The SOM contains 10×15 topologically ordered data clusters (“neurons”). Locations of RIFIN (green), STEVOR (red), and PfEMP1 (yellow) proteins are highlighted. The location of hypothetical proteins is shown in magenta. Blue color indicates “other” PEXEL-containing fragments. A neuron is assigned one particular class if more than 50% of its clustered proteins belong to one family. White neurons do not contain any proteins (“empty sequence space”). Map generated with the software SOMMER [27].

https://doi.org/10.1371/journal.pone.0001560.g001

Noteworthy, based on relative amino acid frequency only (calculated from full-length sequences), the three protein families cannot be distinguished (Kolmogorov-Smirnov test significance at the 5% level).
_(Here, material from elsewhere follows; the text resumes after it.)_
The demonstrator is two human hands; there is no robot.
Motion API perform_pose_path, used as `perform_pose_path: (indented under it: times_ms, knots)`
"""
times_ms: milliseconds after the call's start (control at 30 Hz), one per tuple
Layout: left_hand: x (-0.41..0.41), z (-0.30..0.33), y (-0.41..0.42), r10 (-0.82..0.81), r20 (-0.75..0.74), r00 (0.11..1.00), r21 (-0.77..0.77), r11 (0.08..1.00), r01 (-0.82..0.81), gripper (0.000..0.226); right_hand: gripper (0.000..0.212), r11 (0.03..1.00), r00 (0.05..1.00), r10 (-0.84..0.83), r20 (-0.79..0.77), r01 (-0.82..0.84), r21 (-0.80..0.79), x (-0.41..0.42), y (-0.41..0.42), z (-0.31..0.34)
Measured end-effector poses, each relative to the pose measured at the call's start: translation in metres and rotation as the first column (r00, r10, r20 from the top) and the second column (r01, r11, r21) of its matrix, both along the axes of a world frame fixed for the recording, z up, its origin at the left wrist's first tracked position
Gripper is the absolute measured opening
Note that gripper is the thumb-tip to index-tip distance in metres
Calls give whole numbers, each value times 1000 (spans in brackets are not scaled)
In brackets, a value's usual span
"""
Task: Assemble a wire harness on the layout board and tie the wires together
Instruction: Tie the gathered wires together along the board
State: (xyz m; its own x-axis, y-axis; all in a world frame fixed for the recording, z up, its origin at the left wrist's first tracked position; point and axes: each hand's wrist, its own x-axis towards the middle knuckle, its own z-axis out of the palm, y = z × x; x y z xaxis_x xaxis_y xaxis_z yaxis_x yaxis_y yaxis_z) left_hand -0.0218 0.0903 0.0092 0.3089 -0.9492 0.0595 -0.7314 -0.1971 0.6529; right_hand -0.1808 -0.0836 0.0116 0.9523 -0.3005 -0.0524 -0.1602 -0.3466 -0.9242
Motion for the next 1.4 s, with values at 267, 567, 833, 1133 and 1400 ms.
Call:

The SOM is grounded on a non-deterministic process. Thus the projections slightly differ in repeated runs. We selected a SOM projection with a small mean quantization error. Clustering strength was evaluated by calculating the topological intra-family distance of proteins on the SOM. We found that the PEXEL containing families RIFIN (average distance: 4.17), PfEMP1 (average distance: 2.99), and STEVOR (average distance: 2.20) have smaller pair-wise distances than the remaining “hypothetical” proteins (average distance: 5.99). This supports our notion that RIFIN, PfEMP1, and STEVOR form local distributions.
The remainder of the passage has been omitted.